Durante una conferencia de prensa, Sheinbaum afirmó que existe cooperación bilateral en materia de seguridad y combate al tráfico de drogas, pero dejó claro que “nunca la violación a nuestra soberanía”. El problema es que la reiteración del argumento soberanista termina por diluir la discusión de fondo: la incapacidad del Estado mexicano para frenar la producción y exportación de drogas sintéticas que alimentan una crisis de salud pública y seguridad en Estados Unidos y más allá.

En paralelo, México y Estados Unidos alcanzaron un acuerdo para reforzar la cooperación contra el uso de drones por parte del crimen organizado, una modalidad que ha escalado en los últimos meses y que ya se emplea para ataques armados y explosivos. La presidenta subrayó que el acuerdo respeta plenamente la soberanía nacional, aun cuando fue Washington quien colocó el tema como una amenaza prioritaria.

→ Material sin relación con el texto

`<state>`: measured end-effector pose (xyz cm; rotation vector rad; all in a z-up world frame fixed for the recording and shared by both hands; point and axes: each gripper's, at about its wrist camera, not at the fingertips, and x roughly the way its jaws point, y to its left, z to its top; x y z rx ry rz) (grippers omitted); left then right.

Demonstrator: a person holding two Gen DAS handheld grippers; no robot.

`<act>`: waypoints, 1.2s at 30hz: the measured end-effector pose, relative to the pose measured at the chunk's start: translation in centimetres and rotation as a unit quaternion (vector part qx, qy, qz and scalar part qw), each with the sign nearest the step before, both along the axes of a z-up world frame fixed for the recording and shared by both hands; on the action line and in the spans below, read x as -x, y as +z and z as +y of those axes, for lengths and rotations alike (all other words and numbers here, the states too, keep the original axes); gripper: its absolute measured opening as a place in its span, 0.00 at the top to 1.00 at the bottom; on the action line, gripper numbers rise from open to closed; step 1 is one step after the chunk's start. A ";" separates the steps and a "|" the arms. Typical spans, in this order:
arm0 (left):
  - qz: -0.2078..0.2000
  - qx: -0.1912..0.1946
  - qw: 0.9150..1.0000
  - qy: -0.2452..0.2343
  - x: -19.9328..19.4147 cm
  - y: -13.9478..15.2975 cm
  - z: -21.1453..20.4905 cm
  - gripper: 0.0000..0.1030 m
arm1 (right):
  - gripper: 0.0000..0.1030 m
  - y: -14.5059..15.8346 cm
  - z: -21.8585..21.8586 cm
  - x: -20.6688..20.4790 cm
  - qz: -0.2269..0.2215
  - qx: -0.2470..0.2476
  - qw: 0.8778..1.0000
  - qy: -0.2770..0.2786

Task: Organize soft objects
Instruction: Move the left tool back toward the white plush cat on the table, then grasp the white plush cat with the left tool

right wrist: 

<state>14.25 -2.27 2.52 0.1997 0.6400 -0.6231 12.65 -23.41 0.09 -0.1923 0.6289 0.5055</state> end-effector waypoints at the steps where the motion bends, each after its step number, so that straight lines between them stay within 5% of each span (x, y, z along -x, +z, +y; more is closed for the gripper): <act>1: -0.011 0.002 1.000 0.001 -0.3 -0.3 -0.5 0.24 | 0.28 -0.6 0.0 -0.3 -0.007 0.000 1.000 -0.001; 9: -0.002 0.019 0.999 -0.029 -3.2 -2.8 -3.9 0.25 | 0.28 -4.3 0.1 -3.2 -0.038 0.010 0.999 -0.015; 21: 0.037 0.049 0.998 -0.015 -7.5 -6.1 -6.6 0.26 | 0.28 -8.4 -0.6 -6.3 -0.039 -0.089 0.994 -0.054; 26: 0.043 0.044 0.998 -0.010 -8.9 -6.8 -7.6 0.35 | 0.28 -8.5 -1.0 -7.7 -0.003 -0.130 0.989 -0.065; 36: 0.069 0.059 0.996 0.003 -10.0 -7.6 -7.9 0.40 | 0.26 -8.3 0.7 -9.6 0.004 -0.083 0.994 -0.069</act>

El discurso oficial omite, sin embargo, un punto clave: en México, el uso de explosivos, drones armados y vehículos bomba puede configurar delitos de terrorismo, conforme al Artículo 139 del Código Penal Federal. Este marco jurídico adquiere relevancia tras los hechos registrados en Coahuayana, Michoacán, donde un vehículo cargado con explosivos fue detonado frente a instalaciones de la Policía Comunitaria, evidenciando la convergencia entre narcotráfico, violencia armada y tácticas propias del terrorismo.

Pese a ello, el gobierno federal insiste en encuadrar el fenómeno exclusivamente como crimen organizado y problema de salud pública, evitando reconocer que la producción de drogas sintéticas se ha convertido también en un instrumento de terror, control territorial y presión internacional. Esta narrativa guarda similitudes con la del régimen venezolano, que durante años ha utilizado la soberanía para negar o minimizar su papel en el tráfico internacional de drogas.

El contraste se agudiza frente al discurso de Trump, quien ha calificado a los cárteles como “enemigos de Estados Unidos” y ha anticipado una estrategia de confrontación directa, incluso con operaciones terrestres. Mientras Washington avanza hacia una lógica de guerra —primero discursiva, luego operativa—, el gobierno mexicano se aferra a una retórica soberanista que no ha logrado contener ni la producción de fentanilo ni la violencia que la rodea.

En ese choque de narrativas, la soberanía corre el riesgo de convertirse en coartada política. Defenderla no puede significar tolerar la producción de drogas ni evadir la responsabilidad internacional frente a fenómenos que ya no solo generan criminalidad, sino que reproducen dinámicas propias del terrorismo y de la guerra irregular.